Musselman has a coaching resume rich with experience, including tours as head coach with two different NBA teams after also serving as an assistant with four other NBA franchises. He has worked with some of the better professional coaches in the game, including Doc Rivers, Chuck Daly, and Mike Fratello.
He also coached seven years in the ‘minor leagues’ of the NBA, with teams in the CBA, USBL, and NBA Developmental League. His 68.8 winning percentage during those years is second only to George Karl, and he was the NBADL Coach of the Year with the Los Angeles D-Fenders the year before he took the job at ASU.
OK, the point here is that Sun Devil fans naturally assumed he left the program after just two seasons to jump back into the pro game. Or, at the very least, for a head-coaching position in a major-college program.
But his new role in Baton Rouge is exactly the same as the one he held in Tempe. He will be the associate head coach on Jones’ staff. So it turns out to be a lateral move.

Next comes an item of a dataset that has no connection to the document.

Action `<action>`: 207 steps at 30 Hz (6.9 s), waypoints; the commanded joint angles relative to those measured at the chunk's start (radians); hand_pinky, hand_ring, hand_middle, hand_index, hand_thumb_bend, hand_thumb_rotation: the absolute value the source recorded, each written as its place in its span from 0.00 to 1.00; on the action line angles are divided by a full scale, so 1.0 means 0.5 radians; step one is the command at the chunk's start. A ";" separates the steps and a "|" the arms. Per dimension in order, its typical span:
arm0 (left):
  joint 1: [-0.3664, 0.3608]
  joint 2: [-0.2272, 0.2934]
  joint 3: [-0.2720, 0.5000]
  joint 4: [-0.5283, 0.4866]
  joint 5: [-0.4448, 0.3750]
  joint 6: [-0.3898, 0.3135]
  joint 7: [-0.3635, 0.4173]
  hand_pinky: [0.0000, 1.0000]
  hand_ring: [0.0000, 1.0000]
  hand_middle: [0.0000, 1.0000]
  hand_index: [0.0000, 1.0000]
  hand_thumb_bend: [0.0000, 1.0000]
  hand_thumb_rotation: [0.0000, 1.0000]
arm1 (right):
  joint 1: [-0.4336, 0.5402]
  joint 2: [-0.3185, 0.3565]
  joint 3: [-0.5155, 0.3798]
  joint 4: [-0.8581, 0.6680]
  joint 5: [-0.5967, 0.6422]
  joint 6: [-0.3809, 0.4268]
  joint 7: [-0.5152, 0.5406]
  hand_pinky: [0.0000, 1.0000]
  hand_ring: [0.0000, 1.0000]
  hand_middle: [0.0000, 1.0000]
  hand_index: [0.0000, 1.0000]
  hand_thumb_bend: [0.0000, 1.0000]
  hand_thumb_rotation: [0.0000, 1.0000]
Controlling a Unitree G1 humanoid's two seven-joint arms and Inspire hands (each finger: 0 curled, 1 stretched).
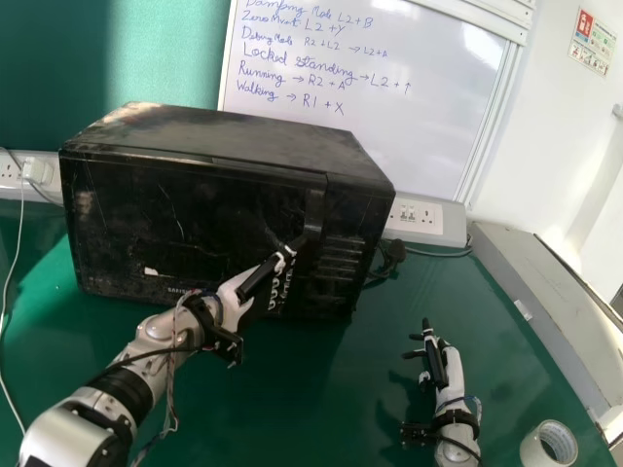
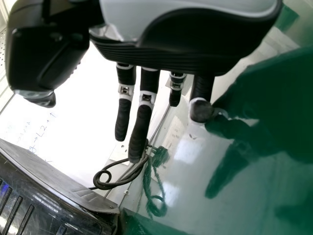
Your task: Open the door of oven
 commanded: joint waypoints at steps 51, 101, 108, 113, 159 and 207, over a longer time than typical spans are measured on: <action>-0.171 -0.150 0.075 0.072 -0.004 0.173 -0.310 0.57 0.71 0.86 0.89 1.00 0.94 | -0.003 0.087 0.009 0.064 -0.013 0.113 0.011 0.19 0.23 0.37 0.62 0.77 0.76; -0.054 -0.270 -0.061 -0.053 0.068 0.052 -0.223 0.16 0.24 0.37 0.53 0.94 0.91 | -0.011 0.077 0.018 0.069 -0.027 0.114 0.007 0.19 0.23 0.38 0.63 0.77 0.76; 0.007 -0.286 -0.040 -0.096 0.018 0.031 -0.227 0.15 0.22 0.32 0.48 0.96 0.89 | -0.014 0.080 0.010 0.071 -0.017 0.117 0.014 0.19 0.23 0.38 0.62 0.77 0.75; 0.063 -0.289 -0.050 -0.151 0.009 -0.006 -0.218 0.14 0.21 0.30 0.44 0.96 0.90 | -0.016 0.081 0.005 0.071 -0.012 0.118 0.021 0.19 0.23 0.37 0.61 0.77 0.75; 0.786 -0.294 -0.293 -1.472 -0.082 0.429 0.063 0.01 0.05 0.09 0.09 0.87 0.89 | -0.064 0.069 0.030 0.076 -0.040 0.158 0.000 0.19 0.23 0.37 0.61 0.77 0.77; 1.415 -0.042 -0.359 -2.460 -0.202 0.569 -0.093 0.00 0.04 0.09 0.09 0.85 0.80 | -0.097 0.045 0.064 0.081 -0.070 0.170 -0.021 0.20 0.24 0.38 0.61 0.77 0.79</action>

So why not stay with the ASU program where he was generally credited with playing a significant role in the program’s turnaround the last couple of years. Sendek enjoyed three straight 20-win seasons after taking over the program eight years ago, but that was followed by a losing season that included just a dozen wins and then a 10-win record in 2011-12. But with Musselman on board, the Devils improved by 12 wins and made it back to the post-season for the first time in three years, garnering an invitation to the NIT in 2013 and to the NCAA Tournament last season.
One would have to assume that ASU would have preferred to have his continued help going forward. But now he’s in Baton Rouge, preparing to help the Tigers work their way back from a disappointing season in which they won 20 games but weren’t impressive enough to get an invitation to March’s Big Dance.
No, he’s not returning home. He was born in Ohio and went to high school in the Buckeye state. No, he’s not returning to coach at his alma mater. He graduated from University of San Diego.
So you can’t help but wonder if he was getting out of Dodge (er, Tempe) because he didn’t like what he was seeing on the horizon. The program lost the core from last year’s team with the departure of point guard Jahii Carson, shooting guard Jermaine Marshall, and 7’2″ center Jordan Bachynski.
Sendek will rely on junior-college imports more than he has in the past, bringing aboard four JUCO transfers to go with a trio of freshmen. He doesn’t have a recruiting class coming in that is bulging with four-star and five-star prospects, like his University of Arizona rival, Sean Miller. So dipping into the junior-college talent pool makes sense.
The shift to more JUCO recruits will give him some immediate help, blending some seasoned talent into a depleted roster and help fill the gaping holes in a team that finished last season 20-12, which enabled them to squeeze into the NCAA A Tournament, only to get bounced from the tourney by Texas in the first round.
Expectations are not high for next season and the Sun Devils will probably get a pre-season ranking somewhere deep in the bottom half of the Pac-12 Conference.
But at LSU, Musselman will be working with a program on the rise. The Tigers have the talent, they just need to develop more consistency over their play of last year. Their roster next season will include a couple of sophomores in forwards Jordan Mickey and Jarell Martin, who will likely opt to enter the NBA draft after next season, and a senior in Ben Simmons that could be an NBA lottery pick if he has a solid senior season.
It appears that Musselman made a smart move, despite the fact that he’s still on a college bench as an assistant coach.
But his reasons for leaving ASU in the first place have to leave fans wondering now.